Bug 110371 - HP Dreamcolor display *Error* No EDID read
Summary: HP Dreamcolor display *Error* No EDID read
Status: RESOLVED MOVED
Alias: None
Product: DRI
Classification: Unclassified
Component: DRM/other (show other bugs)
Version: unspecified
Hardware: All Linux (All)
: medium normal
Assignee: Default DRI bug account
QA Contact:
URL:
Whiteboard:
Keywords:
Depends on:
Blocks:
 
Reported: 2019-04-10 03:38 UTC by Babblebones
Modified: 2019-10-15 02:28 UTC (History)
2 users (show)

See Also:
i915 platform:
i915 features:


Attachments
Dmesg output from an affected kernel (74.31 KB, text/plain)
2019-04-13 02:14 UTC, Babblebones
no flags Details
Dmesg drm.debug=4 (126.93 KB, text/plain)
2019-05-02 03:09 UTC, Babblebones
no flags Details
EDID file (128 bytes, application/octet-stream)
2019-05-15 05:02 UTC, Babblebones
no flags Details

Description Babblebones 2019-04-10 03:38:39 UTC
My Tonga Firepro W7170M MXM GPU seems to have a bad reaction to kernels higher than Ubuntu's 4.18 on 18.10.
I just tried a whole bunch of mainlines and Ubuntu 19.04 and nailed it down that any kernel higher than 4.18 is causing the GPU to no longer be able to get the EDID of my dreamcolor IPS display.

Not sure how to best go about bisecting this...

It uses a colorboard to convert what I can only assume to be horizontal signal and vertical signalling information to two separate channels of LVDS from a single eDP connector coming off the board.

This results in the image shown on screen being completely unreadable with crazy scan wrapping from the channels getting mixed.

May be related to: https://bugs.freedesktop.org/show_bug.cgi?id=108806
Comment 1 Michel Dänzer 2019-04-10 07:38:05 UTC
Please attach the corresponding full output of dmesg.
Comment 2 Babblebones 2019-04-13 02:14:23 UTC
Created attachment 143957 [details]
Dmesg output from an affected kernel

Here is the issue, you can see
[    1.335096] [drm:dc_link_detect [amdgpu]] *ERROR* No EDID read.

Which is about where the display turns into fruit salad.
Please let me know if I can submit any more debug info that would assist! I am very much in need of running a newer kernel.
Comment 3 Nicholas Kazlauskas 2019-04-18 14:40:55 UTC
Looks like this is a bug in DRM itself with the parsing.

[    1.325111] [drm] parse error at position 12 in video mode '1920x1080@59.94'
[    1.335096] [drm:dc_link_detect [amdgpu]] *ERROR* No EDID read.

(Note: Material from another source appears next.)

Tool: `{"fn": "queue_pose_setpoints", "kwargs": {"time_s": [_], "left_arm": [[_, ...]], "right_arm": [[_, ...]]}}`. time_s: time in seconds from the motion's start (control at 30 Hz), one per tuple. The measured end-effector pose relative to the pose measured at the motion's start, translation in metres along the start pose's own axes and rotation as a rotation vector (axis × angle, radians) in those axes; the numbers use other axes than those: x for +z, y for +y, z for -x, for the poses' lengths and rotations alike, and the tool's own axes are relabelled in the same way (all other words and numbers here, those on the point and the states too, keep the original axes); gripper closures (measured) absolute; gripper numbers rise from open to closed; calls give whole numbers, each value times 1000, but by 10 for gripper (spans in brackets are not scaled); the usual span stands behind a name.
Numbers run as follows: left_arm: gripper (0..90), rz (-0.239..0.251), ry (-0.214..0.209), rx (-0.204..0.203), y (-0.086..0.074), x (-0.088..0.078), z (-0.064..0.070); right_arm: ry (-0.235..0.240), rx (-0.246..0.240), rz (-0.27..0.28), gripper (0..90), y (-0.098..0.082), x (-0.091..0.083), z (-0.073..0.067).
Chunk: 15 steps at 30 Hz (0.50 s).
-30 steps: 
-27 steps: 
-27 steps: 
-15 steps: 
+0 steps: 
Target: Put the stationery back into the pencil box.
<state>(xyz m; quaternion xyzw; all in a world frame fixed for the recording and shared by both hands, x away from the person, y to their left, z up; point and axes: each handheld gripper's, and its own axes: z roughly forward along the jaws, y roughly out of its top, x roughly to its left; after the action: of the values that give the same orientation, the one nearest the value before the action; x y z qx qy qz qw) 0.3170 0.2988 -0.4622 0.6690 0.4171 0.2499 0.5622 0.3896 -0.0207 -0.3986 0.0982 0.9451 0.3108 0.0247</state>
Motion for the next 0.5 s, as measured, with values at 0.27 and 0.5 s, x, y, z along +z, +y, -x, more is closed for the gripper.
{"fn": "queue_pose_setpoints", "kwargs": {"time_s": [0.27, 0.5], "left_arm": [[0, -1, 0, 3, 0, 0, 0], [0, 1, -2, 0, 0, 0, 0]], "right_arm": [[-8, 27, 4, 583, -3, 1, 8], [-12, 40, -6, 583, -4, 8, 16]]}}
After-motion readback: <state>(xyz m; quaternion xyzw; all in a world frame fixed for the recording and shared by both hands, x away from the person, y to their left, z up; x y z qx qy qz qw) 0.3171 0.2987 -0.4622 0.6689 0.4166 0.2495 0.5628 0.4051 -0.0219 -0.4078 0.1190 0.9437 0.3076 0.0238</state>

It's hitting the "." as part of the video mode and erroring out because DRM doesn't consider it a valid character.
Comment 4 Michel Dänzer 2019-04-18 15:11:44 UTC
(In reply to Nicholas Kazlauskas from comment #3)
> It's hitting the "." as part of the video mode and erroring out because DRM
> doesn't consider it a valid character.

Or maybe there's two separate issues? Failure to parse the mode name shouldn't affect whether or not DC picks up EDID, should it?
Comment 5 Nicholas Kazlauskas 2019-04-18 15:29:25 UTC
(In reply to Michel Dänzer from comment #4)
> (In reply to Nicholas Kazlauskas from comment #3)
> > It's hitting the "." as part of the video mode and erroring out because DRM
> > doesn't consider it a valid character.
> 
> Or maybe there's two separate issues? Failure to parse the mode name
> shouldn't affect whether or not DC picks up EDID, should it?

I suppose that doesn't actually influence whether the EDID has been read or is valid. So that's a different bug.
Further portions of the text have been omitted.